- ACTIVITY
All entries must be transcribed exactly, down to the last character.

- DATA EXCERPTS
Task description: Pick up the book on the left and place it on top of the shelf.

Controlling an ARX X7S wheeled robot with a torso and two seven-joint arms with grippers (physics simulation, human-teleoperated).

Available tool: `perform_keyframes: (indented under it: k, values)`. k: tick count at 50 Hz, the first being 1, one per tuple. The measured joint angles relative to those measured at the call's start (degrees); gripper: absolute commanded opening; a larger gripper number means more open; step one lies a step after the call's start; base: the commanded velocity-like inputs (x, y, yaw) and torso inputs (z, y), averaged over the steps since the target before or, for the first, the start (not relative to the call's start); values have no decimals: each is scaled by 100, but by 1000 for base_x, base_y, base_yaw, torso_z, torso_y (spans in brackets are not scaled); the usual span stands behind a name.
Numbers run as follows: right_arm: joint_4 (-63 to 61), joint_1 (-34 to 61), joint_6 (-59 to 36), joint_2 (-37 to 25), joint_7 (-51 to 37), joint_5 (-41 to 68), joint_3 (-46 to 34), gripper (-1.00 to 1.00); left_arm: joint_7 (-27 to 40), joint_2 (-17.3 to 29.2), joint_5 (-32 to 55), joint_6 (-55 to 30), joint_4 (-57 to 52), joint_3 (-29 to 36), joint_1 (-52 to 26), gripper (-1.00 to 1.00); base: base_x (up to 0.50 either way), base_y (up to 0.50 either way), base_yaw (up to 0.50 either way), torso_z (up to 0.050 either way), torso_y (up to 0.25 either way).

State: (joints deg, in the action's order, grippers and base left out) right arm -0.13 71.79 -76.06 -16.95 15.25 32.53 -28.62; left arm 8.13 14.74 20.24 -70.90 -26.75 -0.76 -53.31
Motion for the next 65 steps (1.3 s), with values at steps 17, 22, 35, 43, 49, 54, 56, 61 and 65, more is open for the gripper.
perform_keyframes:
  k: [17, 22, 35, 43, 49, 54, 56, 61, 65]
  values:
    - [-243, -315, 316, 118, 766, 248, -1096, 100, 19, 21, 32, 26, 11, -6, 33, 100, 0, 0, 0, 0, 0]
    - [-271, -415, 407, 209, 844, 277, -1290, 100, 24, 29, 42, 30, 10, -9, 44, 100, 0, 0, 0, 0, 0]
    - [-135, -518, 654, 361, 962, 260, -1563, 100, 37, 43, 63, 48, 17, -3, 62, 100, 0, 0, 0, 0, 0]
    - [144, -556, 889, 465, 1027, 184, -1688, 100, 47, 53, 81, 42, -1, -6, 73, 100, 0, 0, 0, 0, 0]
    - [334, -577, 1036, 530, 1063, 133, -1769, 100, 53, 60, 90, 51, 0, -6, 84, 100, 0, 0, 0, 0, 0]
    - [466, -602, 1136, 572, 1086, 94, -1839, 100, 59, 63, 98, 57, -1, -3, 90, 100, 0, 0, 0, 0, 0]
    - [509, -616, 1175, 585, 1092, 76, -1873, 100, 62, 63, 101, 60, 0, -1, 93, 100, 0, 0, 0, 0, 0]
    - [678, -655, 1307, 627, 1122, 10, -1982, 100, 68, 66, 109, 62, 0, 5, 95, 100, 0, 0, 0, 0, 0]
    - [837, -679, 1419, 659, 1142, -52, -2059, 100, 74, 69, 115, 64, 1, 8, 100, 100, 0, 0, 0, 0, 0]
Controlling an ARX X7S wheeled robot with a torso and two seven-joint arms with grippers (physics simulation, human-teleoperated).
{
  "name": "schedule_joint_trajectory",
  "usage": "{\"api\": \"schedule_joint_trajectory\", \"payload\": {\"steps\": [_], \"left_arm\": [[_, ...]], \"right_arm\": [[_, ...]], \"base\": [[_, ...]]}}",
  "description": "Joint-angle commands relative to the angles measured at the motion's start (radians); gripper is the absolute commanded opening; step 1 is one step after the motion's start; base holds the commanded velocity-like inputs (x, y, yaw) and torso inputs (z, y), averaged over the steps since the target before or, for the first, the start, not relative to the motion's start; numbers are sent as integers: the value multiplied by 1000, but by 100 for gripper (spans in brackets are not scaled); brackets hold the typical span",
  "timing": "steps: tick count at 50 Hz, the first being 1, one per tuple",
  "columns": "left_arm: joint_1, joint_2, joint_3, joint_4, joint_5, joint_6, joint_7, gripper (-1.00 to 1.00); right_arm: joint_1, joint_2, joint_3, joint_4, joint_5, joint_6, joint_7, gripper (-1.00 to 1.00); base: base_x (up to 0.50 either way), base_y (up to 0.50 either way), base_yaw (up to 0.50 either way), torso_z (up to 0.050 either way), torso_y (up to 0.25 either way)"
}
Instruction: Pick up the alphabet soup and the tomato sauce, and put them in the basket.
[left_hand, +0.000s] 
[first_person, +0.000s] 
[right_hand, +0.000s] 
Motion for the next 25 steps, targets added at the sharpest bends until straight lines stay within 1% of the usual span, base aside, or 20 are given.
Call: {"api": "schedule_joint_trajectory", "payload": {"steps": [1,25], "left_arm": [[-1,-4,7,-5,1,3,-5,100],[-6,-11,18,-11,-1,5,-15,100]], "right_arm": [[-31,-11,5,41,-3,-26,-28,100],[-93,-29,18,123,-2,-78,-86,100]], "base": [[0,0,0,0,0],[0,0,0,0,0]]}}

- FINISHED TASK
Task description: Pick up the book on the left and place it on top of the shelf.

Controlling an ARX X7S wheeled robot with a torso and two seven-joint arms with grippers (physics simulation, human-teleoperated).

Available tool: `perform_keyframes: (indented under it: k, values)`. k: tick count at 50 Hz, the first being 1, one per tuple. The measured joint angles relative to those measured at the call's start (degrees); gripper: absolute commanded opening; a larger gripper number means more open; step one lies a step after the call's start; base: the commanded velocity-like inputs (x, y, yaw) and torso inputs (z, y), averaged over the steps since the target before or, for the first, the start (not relative to the call's start); values have no decimals: each is scaled by 100, but by 1000 for base_x, base_y, base_yaw, torso_z, torso_y (spans in brackets are not scaled); the usual span stands behind a name.
Numbers run as follows: right_arm: joint_4 (-63 to 61), joint_1 (-34 to 61), joint_6 (-59 to 36), joint_2 (-37 to 25), joint_7 (-51 to 37), joint_5 (-41 to 68), joint_3 (-46 to 34), gripper (-1.00 to 1.00); left_arm: joint_7 (-27 to 40), joint_2 (-17.3 to 29.2), joint_5 (-32 to 55), joint_6 (-55 to 30), joint_4 (-57 to 52), joint_3 (-29 to 36), joint_1 (-52 to 26), gripper (-1.00 to 1.00); base: base_x (up to 0.50 either way), base_y (up to 0.50 either way), base_yaw (up to 0.50 either way), torso_z (up to 0.050 either way), torso_y (up to 0.25 either way).

State: (joints deg, in the action's order, grippers and base left out) right arm -0.13 71.79 -76.06 -16.95 15.25 32.53 -28.62; left arm 8.13 14.74 20.24 -70.90 -26.75 -0.76 -53.31
Motion for the next 65 steps (1.3 s), with values at steps 17, 22, 35, 43, 49, 54, 56, 61 and 65, more is open for the gripper.
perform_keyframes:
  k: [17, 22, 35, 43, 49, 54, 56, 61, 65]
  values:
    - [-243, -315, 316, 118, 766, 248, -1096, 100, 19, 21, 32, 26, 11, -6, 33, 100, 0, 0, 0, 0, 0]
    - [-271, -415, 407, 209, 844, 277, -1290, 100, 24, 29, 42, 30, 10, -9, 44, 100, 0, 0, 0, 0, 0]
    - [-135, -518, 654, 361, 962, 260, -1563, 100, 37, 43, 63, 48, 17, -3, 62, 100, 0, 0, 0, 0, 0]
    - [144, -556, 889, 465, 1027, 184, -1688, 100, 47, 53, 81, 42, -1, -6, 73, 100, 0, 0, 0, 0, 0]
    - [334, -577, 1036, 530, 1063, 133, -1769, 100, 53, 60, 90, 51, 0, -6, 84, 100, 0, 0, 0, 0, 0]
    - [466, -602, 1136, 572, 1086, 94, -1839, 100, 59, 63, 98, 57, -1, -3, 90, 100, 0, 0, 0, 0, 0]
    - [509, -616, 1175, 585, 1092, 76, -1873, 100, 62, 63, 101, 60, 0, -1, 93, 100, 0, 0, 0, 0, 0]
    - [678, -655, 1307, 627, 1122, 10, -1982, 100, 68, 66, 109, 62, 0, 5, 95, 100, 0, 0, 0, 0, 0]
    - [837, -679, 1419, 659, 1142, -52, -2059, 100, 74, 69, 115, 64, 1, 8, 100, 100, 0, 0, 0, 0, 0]
Controlling an ARX X7S wheeled robot with a torso and two seven-joint arms with grippers (physics simulation, human-teleoperated).
{
  "name": "schedule_joint_trajectory",
  "usage": "{\"api\": \"schedule_joint_trajectory\", \"payload\": {\"steps\": [_], \"left_arm\": [[_, ...]], \"right_arm\": [[_, ...]], \"base\": [[_, ...]]}}",
  "description": "Joint-angle commands relative to the angles measured at the motion's start (radians); gripper is the absolute commanded opening; step 1 is one step after the motion's start; base holds the commanded velocity-like inputs (x, y, yaw) and torso inputs (z, y), averaged over the steps since the target before or, for the first, the start, not relative to the motion's start; numbers are sent as integers: the value multiplied by 1000, but by 100 for gripper (spans in brackets are not scaled); brackets hold the typical span",
  "timing": "steps: tick count at 50 Hz, the first being 1, one per tuple",
  "columns": "left_arm: joint_1, joint_2, joint_3, joint_4, joint_5, joint_6, joint_7, gripper (-1.00 to 1.00); right_arm: joint_1, joint_2, joint_3, joint_4, joint_5, joint_6, joint_7, gripper (-1.00 to 1.00); base: base_x (up to 0.50 either way), base_y (up to 0.50 either way), base_yaw (up to 0.50 either way), torso_z (up to 0.050 either way), torso_y (up to 0.25 either way)"
}
Instruction: Pick up the alphabet soup and the tomato sauce, and put them in the basket.
[left_hand, +0.000s] 
[first_person, +0.000s] 
[right_hand, +0.000s] 
Motion for the next 25 steps, targets added at the sharpest bends until straight lines stay within 1% of the usual span, base aside, or 20 are given.
Call: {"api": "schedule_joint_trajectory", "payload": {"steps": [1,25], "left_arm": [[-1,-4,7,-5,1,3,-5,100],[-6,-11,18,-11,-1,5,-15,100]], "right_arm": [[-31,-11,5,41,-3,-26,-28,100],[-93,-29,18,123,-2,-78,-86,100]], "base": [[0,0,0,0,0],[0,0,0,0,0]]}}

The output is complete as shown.